Muons from cosmic rays might lead to a new tool for understanding the weather

Particles raining down from space offer 3-D views inside swirling tropical storms.

Muons created from cosmic rays that smash into Earth’s upper atmosphere have revealed the inner workings of cyclones over Japan, researchers report October 6 in Scientific Reports. The new imaging approach could lead to a better understanding of storms, the researchers say, and offer another tool to help meteorologists forecast the weather.

“Cosmic rays are sustainable natural resources that can be used everywhere on this planet for 24 hours [a day],” says geophysicist Hiroyuki Tanaka of the University of Tokyo, so it’s just a matter of taking advantage of them.

Muons offer a glimpse inside storms because variations in air pressure and density change the number of particles that make it through a tempest. By counting how many muons arrived at a detector on the ground in Kagoshima, Japan as cyclones moved past, Tanaka and colleagues produced rough 3-D maps of the density of air inside the storms. The approach gave the team an inside look at the low-pressure regions at the centers rotating storm systems.

Muons, which are similar to electrons but roughly 200 times as massive, can scatter off molecules in the air. They’re also unstable, which means they break down into electrons and other particles called neutrinos given enough time. As air pressure increases, so does its density. That, in turn, increases the chances that a muon born from a cosmic ray will be bumped off its path on the way toward a detector or get slowed enough that it breaks down before it makes it all the way through the atmosphere.

For every 1 percent increase in air pressure, Tanaka and colleagues say, the number of muons that survive passage from the upper atmosphere to the ground decreases by about 2 percent.

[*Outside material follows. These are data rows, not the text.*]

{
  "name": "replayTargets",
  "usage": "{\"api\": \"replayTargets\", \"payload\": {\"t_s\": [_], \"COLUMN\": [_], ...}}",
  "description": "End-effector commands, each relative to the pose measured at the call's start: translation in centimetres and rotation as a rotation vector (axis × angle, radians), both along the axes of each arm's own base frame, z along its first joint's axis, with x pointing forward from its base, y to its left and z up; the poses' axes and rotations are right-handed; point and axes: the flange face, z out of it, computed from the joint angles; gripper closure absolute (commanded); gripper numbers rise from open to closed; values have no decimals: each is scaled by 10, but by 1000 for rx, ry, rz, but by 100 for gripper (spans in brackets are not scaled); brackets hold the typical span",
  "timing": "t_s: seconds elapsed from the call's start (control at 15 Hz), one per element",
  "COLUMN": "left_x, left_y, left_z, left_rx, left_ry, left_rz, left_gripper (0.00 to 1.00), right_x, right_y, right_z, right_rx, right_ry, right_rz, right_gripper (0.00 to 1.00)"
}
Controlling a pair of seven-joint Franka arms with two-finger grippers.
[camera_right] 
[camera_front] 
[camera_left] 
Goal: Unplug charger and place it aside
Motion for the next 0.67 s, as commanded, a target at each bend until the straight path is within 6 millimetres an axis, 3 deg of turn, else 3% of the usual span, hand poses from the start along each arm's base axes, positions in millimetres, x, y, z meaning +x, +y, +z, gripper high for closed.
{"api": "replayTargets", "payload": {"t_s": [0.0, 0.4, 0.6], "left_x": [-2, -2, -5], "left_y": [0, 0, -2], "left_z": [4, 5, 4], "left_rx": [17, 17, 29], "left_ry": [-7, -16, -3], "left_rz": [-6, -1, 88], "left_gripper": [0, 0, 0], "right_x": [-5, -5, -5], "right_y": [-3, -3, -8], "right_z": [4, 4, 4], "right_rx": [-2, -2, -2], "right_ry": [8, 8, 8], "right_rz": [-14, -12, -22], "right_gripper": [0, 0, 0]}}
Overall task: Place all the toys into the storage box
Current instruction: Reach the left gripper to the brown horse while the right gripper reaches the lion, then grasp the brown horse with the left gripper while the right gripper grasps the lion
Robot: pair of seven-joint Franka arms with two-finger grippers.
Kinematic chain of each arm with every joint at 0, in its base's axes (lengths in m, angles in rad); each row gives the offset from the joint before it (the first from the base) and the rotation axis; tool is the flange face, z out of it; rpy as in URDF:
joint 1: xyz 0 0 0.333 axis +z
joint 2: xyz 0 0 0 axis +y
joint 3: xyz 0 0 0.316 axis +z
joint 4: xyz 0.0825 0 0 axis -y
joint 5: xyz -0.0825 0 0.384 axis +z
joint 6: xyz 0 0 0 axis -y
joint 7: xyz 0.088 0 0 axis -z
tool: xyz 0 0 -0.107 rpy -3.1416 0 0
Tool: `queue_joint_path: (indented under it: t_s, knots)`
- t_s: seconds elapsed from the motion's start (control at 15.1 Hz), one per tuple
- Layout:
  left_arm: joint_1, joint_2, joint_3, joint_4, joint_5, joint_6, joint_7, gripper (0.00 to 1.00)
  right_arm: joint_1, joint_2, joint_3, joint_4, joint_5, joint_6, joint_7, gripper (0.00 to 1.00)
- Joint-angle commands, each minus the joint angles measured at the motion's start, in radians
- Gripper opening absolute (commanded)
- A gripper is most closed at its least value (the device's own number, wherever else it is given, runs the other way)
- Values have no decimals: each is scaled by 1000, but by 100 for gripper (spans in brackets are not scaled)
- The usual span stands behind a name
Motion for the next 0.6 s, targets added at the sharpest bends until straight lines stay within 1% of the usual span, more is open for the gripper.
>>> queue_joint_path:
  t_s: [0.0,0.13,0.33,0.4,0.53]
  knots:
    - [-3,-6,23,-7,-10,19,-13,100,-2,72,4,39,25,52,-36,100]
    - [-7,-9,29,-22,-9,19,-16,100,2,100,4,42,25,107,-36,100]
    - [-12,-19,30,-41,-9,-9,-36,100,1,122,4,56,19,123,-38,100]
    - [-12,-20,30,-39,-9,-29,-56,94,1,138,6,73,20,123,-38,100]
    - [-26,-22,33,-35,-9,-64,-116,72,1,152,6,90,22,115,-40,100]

Tanaka has previously used muons from cosmic rays to look inside volcanoes, and he suspects that others have used the particles to study weather. But, he says, this appears to be the first time that anyone has made 3-D muon scans of the insides of a storm.

“It is an interesting approach,” says meteorologist Frank Marks of the National Oceanic and Atmospheric Administration’s Atlantic Oceanographic and Meteorological Laboratory in Miami, who wasn’t involved in the research.

He doesn’t expect muon imaging to replace conventional meteorological measurements, but it’s another tool that scientists could use. “[It] would be complementary to our existing techniques to provide 3-D mapping of the storms with our other traditional observing systems, like satellites and radar.”